In php I display with <td><b>Opening Hours</b><br><?= nl2br($bar['opening_hours']) ?></td> and this renders to Mon,Tue & Thu: 8 a.m. – 12 a.m.

In rails I display this with = simple_format(@venue.opening_hours, style: "margin-bottom: 0px;") in slim. This however just renders to Mon,Tue & Thu: 8 a.m. – 12 a.m.

Does anyone have any idea why this happens to begin with and how come php overcomes it? I tried echo nl2br("Mon,Tue & Thu: 8 a.m. – 12 a.m."); on http://phpepl.cloudcontrolled.com/ and it just printed it as is..

edit: outputing to error_log gets me Mon,Tue & Thu: 8 a.m. \xe2\x80\x93 12 a.m.

Karthik T
  • 31,456
  • 5
  • 68
  • 87
  • 1
    getting `â` and the like means you have a charset issue. e.g. iso8859 in one place and utf-8 in the other. You have to maintain the SAME character set throughout your entire system, or hook the stages together with charset translation logic. – Marc B Jul 30 '14 at 16:59
  • @MarcB It occurred to me that might be where the problem lies, but I am not sure whr to dig deeper.. do you have any suggestions how to go about fixing this? Is it related to http://stackoverflow.com/questions/6769901/why-is-mysqls-default-collation-latin1-swedish-ci ? Can i fix it with http://stackoverflow.com/questions/6115612/how-to-convert-an-entire-mysql-database-characterset-and-collation-to-utf-8 ? How is it that the php code appears to work? My php codebase doesnt at any point seem to specify the encoding of the database itself as far as I can see. – Karthik T Jul 31 '14 at 03:39
  • @MarcB following http://stackoverflow.com/questions/4773488/change-default-charset I discovered that my db is using `latin1`. Will try to convert this to utf8 on dev and see how that goes. – Karthik T Jul 31 '14 at 03:56
  • my `php.ini` has `;default_charset = "iso-8859-1"`. Could it be that if unspecified, `latin1` is the default, so it works well with the database? – Karthik T Jul 31 '14 at 04:13
  • doesn't matter what PHP's settings are if the db connection and/or db tables are set to something else. – Marc B Jul 31 '14 at 14:12

1 Answers1

0

TL;DR - The db data encoding was latin1, my rails expected utf-8. Used this script to convert -> profit!

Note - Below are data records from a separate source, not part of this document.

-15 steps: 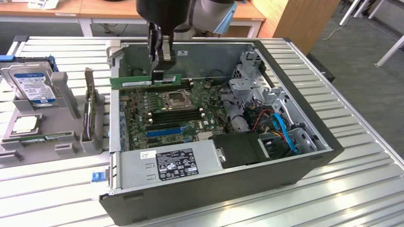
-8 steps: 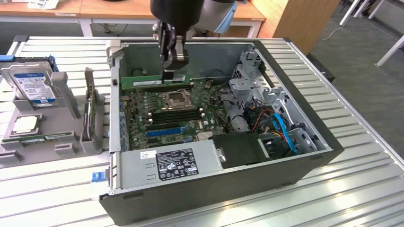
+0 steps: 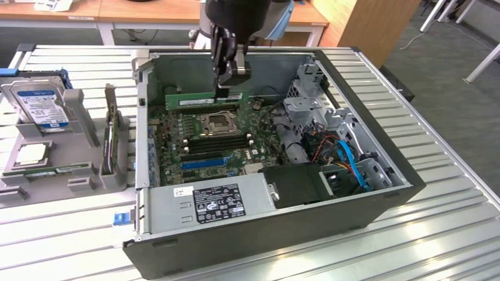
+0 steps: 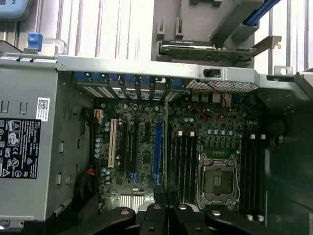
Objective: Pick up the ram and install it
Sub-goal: 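Pick up the ram and move it above insertion slot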
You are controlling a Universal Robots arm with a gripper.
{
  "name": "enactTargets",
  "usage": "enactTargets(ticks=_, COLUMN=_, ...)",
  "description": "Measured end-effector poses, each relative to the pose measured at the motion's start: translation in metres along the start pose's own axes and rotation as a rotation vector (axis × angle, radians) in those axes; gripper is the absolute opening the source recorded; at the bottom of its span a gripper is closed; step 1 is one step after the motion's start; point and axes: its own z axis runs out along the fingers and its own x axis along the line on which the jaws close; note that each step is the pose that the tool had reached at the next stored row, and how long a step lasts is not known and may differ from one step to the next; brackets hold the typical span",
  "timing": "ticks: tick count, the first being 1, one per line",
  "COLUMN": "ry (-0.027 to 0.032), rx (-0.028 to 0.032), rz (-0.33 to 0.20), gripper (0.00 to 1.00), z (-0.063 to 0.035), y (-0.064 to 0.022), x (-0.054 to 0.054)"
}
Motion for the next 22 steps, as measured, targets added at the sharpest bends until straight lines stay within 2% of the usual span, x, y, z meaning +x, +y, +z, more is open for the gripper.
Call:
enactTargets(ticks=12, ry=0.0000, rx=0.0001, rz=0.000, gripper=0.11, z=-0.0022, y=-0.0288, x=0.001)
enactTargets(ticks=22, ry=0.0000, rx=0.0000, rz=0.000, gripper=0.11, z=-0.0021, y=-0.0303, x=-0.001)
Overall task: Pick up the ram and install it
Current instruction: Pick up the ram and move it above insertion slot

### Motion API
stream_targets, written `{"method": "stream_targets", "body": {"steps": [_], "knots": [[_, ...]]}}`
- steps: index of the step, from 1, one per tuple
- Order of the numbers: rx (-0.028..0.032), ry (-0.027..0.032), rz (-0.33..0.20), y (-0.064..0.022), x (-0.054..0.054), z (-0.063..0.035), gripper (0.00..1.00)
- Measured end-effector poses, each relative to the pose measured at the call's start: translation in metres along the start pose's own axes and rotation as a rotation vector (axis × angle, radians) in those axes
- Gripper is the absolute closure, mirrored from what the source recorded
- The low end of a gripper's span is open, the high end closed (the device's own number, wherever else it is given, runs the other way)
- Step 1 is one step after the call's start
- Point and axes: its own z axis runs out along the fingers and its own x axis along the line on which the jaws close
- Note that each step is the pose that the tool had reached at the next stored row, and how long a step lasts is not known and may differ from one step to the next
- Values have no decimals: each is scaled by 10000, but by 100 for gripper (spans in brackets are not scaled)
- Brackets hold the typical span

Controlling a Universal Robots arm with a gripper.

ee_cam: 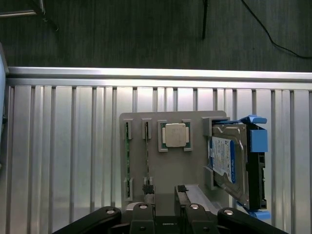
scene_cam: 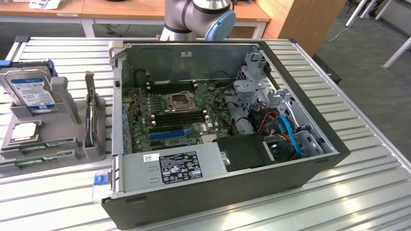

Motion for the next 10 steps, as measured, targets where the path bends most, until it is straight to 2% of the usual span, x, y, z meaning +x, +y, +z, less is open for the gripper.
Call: {"method": "stream_targets", "body": {"steps": [10], "knots": [[1,-1,1,0,1,1,70]]}}
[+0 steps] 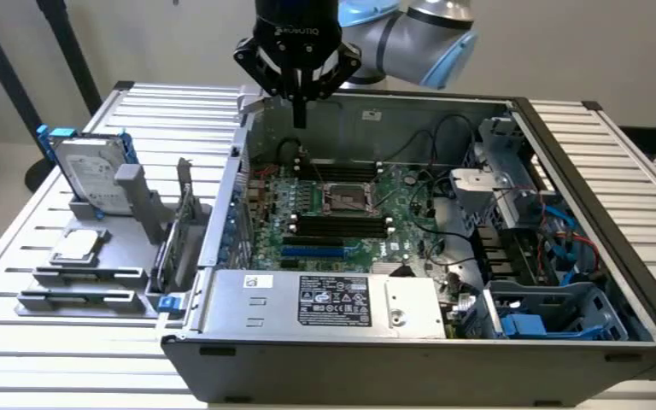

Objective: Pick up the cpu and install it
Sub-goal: 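Reach for the cpu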

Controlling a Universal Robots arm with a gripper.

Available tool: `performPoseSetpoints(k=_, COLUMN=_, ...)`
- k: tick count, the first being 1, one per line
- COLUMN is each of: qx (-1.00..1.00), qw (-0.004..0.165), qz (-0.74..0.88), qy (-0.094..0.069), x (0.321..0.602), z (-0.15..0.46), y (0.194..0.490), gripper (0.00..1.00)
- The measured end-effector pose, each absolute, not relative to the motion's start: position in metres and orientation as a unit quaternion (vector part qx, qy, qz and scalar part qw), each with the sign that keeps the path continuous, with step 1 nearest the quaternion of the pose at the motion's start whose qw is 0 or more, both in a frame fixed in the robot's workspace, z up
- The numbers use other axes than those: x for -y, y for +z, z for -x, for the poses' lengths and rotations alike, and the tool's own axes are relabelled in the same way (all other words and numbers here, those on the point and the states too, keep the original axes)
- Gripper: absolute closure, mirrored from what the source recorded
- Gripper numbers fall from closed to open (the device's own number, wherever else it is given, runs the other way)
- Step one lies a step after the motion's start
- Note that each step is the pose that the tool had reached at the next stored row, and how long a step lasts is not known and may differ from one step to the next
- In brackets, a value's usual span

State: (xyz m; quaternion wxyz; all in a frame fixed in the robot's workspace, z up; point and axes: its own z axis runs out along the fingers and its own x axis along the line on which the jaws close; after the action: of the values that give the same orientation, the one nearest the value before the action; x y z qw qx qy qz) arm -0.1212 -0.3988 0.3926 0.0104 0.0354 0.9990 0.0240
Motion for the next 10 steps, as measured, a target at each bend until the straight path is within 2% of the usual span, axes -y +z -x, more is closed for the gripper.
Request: performPoseSetpoints(k=10, qx=-0.999, qw=0.009, qz=-0.035, qy=0.024, x=0.393, z=0.141, y=0.393, gripper=0.89)
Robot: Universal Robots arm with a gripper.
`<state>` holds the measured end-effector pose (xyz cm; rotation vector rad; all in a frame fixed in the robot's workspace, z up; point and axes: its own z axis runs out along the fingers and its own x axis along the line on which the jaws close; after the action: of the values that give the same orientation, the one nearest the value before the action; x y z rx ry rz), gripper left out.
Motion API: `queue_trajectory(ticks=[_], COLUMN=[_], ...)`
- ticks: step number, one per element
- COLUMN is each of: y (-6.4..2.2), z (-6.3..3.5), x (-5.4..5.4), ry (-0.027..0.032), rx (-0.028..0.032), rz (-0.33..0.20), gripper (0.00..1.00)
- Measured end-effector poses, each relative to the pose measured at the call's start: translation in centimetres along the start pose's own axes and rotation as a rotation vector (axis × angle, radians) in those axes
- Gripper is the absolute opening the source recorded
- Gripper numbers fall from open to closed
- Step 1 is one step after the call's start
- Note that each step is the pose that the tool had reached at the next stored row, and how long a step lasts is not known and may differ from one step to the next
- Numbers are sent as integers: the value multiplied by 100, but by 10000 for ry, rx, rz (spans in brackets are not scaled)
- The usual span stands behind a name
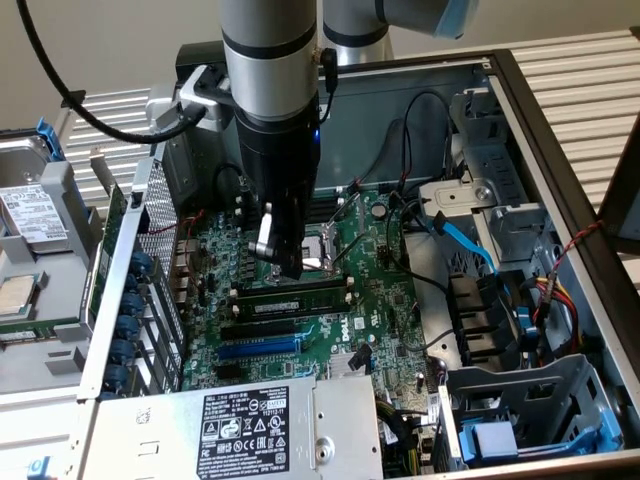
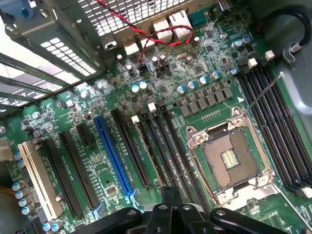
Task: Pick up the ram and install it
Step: 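Press down the ram until it locks into place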
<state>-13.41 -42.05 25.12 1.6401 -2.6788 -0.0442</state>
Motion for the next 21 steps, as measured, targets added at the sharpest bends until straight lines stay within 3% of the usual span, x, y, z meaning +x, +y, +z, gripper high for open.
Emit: queue_trajectory(ticks=[21], y=[0], z=[0], x=[0], ry=[-65], rx=[42], rz=[2778], gripper=[11])
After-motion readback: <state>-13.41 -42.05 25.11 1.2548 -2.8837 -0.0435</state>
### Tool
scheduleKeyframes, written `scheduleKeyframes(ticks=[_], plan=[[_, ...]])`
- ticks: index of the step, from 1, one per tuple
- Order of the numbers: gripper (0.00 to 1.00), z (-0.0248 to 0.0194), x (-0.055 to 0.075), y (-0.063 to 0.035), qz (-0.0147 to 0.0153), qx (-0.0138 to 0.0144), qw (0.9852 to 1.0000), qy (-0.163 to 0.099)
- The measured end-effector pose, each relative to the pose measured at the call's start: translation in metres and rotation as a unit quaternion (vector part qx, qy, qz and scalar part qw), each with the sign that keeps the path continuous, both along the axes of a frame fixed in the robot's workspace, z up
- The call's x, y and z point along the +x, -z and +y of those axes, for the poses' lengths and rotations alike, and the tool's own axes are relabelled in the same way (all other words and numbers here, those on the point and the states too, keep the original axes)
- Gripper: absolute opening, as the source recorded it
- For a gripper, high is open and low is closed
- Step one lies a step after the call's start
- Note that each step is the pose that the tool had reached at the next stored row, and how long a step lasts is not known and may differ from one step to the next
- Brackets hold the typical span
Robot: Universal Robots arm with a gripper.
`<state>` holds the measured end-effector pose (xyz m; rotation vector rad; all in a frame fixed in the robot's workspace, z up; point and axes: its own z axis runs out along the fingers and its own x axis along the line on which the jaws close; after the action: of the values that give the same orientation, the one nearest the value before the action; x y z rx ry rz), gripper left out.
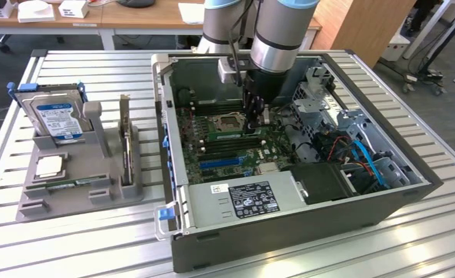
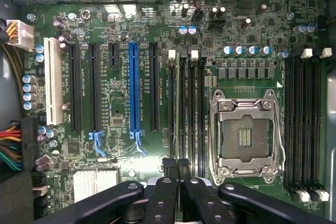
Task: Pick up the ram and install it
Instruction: 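Insert the ram into the slot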
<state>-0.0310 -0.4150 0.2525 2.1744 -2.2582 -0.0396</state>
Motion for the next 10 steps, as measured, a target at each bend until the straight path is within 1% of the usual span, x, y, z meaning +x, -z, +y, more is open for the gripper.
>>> scheduleKeyframes(ticks=[10], plan=[[0.12,0.0,0.0,0.0021,0.0,0.0,1.0,0.0]])
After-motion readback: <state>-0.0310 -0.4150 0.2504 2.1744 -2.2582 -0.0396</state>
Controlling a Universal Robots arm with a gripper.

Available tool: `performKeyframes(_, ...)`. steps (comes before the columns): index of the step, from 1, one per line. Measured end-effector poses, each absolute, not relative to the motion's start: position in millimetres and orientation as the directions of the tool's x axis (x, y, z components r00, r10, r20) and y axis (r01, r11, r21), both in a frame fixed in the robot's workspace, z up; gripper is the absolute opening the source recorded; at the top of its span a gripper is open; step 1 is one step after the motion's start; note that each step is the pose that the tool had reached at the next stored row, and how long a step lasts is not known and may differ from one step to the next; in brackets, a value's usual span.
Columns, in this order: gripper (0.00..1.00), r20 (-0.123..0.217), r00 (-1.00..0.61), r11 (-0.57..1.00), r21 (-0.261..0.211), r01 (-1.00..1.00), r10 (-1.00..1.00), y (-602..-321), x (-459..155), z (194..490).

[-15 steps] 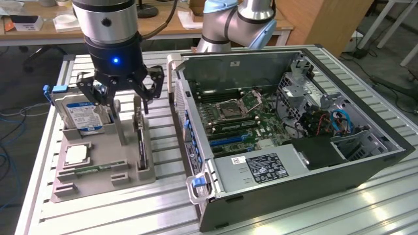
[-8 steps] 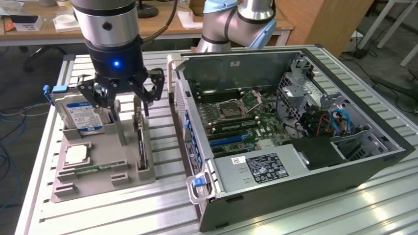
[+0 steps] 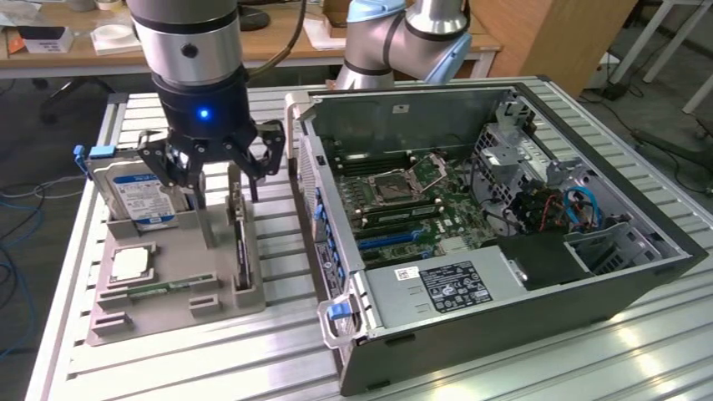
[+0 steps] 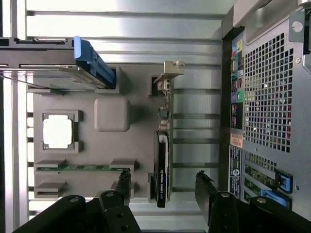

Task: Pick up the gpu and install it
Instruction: 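Pick up the gpu and move the gpu toward the slot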

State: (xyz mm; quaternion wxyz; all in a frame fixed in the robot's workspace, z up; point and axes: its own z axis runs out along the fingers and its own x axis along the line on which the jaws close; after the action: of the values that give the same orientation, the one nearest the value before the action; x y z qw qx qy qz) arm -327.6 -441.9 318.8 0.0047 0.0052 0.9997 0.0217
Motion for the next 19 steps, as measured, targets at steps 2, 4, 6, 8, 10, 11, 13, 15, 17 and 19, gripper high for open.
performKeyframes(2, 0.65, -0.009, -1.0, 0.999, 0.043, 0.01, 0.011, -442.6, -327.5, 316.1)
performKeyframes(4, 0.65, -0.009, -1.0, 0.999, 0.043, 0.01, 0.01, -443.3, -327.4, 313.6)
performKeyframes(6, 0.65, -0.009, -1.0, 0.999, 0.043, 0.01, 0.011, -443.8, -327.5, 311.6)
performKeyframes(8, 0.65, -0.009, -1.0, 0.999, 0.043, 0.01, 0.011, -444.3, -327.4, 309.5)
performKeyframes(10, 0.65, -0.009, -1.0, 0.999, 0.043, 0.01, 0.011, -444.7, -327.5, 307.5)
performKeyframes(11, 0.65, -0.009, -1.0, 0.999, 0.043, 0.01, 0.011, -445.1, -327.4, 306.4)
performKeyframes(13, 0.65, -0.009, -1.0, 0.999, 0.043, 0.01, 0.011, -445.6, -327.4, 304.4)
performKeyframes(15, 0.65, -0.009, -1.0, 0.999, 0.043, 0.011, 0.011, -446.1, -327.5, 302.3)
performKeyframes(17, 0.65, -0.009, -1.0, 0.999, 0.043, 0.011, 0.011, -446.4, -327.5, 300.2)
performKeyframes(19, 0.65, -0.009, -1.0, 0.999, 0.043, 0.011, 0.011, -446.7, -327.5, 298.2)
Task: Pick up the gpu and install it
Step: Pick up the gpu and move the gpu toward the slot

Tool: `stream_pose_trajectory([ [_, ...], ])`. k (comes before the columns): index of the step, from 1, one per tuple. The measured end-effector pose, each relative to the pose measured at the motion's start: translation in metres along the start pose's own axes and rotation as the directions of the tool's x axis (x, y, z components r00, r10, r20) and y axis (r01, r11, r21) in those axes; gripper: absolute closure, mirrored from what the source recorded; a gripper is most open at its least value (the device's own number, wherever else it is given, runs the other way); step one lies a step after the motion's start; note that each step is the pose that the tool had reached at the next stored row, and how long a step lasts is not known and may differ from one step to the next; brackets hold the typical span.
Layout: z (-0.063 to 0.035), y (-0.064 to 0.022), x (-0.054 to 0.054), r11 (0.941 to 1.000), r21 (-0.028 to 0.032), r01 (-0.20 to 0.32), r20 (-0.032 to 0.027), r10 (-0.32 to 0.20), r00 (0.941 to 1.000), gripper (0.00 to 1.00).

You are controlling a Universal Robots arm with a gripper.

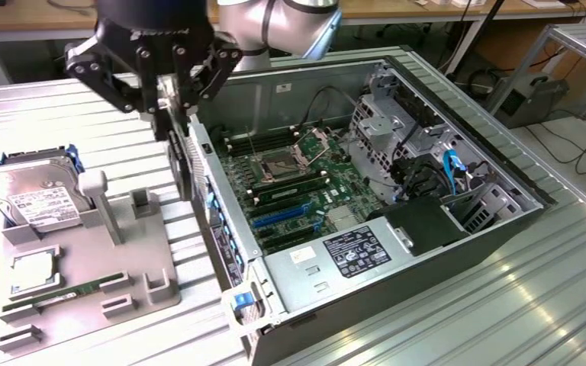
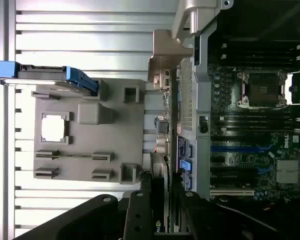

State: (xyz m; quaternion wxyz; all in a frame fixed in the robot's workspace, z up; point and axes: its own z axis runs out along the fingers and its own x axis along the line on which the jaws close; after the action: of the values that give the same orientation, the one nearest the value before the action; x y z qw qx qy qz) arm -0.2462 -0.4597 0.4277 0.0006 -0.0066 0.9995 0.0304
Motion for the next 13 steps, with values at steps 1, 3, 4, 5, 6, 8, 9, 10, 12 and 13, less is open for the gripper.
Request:
stream_pose_trajectory([
  [1, -0.0116, -0.0009, -0.016, 1.0, -0.0005, -0.001, -0.0148, 0.001, 0.9999, 0.74],
  [3, -0.0135, -0.0014, -0.026, 1.0, -0.0007, -0.001, -0.0216, 0.001, 0.9998, 0.74],
  [4, -0.0135, -0.0014, -0.031, 1.0, -0.0007, -0.001, -0.0232, 0.001, 0.9997, 0.74],
  [5, -0.0135, -0.0015, -0.035, 1.0, -0.0007, -0.001, -0.0244, 0.001, 0.9997, 0.74],
  [6, -0.0135, -0.0016, -0.041, 1.0, -0.0006, -0.002, -0.0255, 0.002, 0.9997, 0.74],
  [8, -0.0135, -0.0017, -0.049, 1.0, -0.0007, -0.002, -0.0268, 0.002, 0.9996, 0.74],
  [9, -0.0135, -0.0018, -0.054, 1.0, -0.0008, -0.002, -0.0278, 0.002, 0.9996, 0.74],
  [10, -0.0134, -0.0019, -0.059, 1.0, -0.0008, -0.002, -0.029, 0.002, 0.9996, 0.74],
  [12, -0.0132, -0.002, -0.068, 1.0, -0.0008, -0.002, -0.0313, 0.002, 0.9995, 0.74],
  [13, -0.0132, -0.002, -0.072, 1.0, -0.0007, -0.002, -0.0318, 0.002, 0.9995, 0.74],
])
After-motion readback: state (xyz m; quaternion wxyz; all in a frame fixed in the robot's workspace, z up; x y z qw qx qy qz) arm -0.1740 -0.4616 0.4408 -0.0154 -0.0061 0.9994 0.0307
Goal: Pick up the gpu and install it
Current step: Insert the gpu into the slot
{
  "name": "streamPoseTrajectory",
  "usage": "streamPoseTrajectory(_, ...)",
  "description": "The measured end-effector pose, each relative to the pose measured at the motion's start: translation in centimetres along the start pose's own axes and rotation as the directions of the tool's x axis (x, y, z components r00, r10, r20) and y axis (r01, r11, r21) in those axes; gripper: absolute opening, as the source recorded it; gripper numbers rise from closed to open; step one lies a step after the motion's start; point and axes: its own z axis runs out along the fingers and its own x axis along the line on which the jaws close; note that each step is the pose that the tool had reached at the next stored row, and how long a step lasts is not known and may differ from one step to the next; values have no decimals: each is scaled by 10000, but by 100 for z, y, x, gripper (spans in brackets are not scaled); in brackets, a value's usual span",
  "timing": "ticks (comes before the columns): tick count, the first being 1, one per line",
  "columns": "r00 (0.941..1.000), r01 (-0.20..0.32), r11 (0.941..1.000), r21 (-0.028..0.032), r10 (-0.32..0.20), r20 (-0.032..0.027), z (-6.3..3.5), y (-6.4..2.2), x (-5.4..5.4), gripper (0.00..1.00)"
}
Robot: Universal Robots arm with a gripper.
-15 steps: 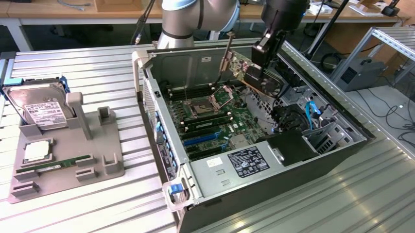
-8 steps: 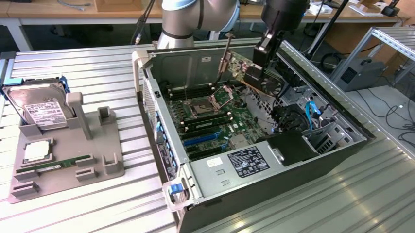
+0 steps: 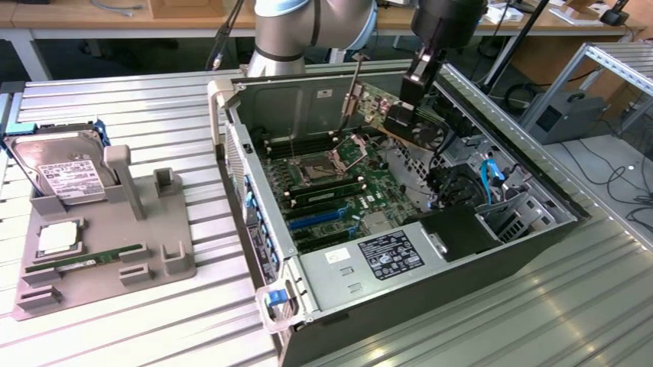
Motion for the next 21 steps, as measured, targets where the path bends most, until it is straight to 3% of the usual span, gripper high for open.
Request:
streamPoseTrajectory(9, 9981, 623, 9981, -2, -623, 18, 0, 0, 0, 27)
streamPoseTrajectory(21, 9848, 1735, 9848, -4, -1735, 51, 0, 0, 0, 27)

Long version: After @MarcBs comment, I took a look at my phpmyadmin, and confirmed that indeed my tables charset is set as latin1 and collation as latin1_swedish_ci. And it also appeared that either php's mysql is detecting it, or that is the default in the plugin.

To verify, I manually set the encoding expected by php to utf-8, and presto, the display looked exactly as my rails app did. However, oddly, the reverse didnt work. When I set the rails db encoding to latin1, the character changed, but not to the right version. Regardless that appeared to be the problem.

To convert the tables and the data to utf-8, I first tried the solutions presented at How to convert an entire MySQL database characterset and collation to UTF-8?. They did not work for me. There was no change on the front end.

Finally after lot of troubleshooting and searching, I came across this script which appeared to do what I needed. I ran it against a copy of the production db, and it worked! It was only after that that I went through it to understand what it was doing.. It basically converts the data to binary, and then back again into the new encoding (utf-8) on top of just changing the table configuration.

Through this process, my old data escaped intact, but some of my new data that I had recently imported got ruined, because they were the reverse of my original case. They were imported by a rails script (utf-8) into the latin1 database, which meant it looked fine in rails but messed up in php. But this was a small case, and I just cleared the data and imported it again.

Community
  • 1
  • 1
Karthik T
  • 31,456
  • 5
  • 68
  • 87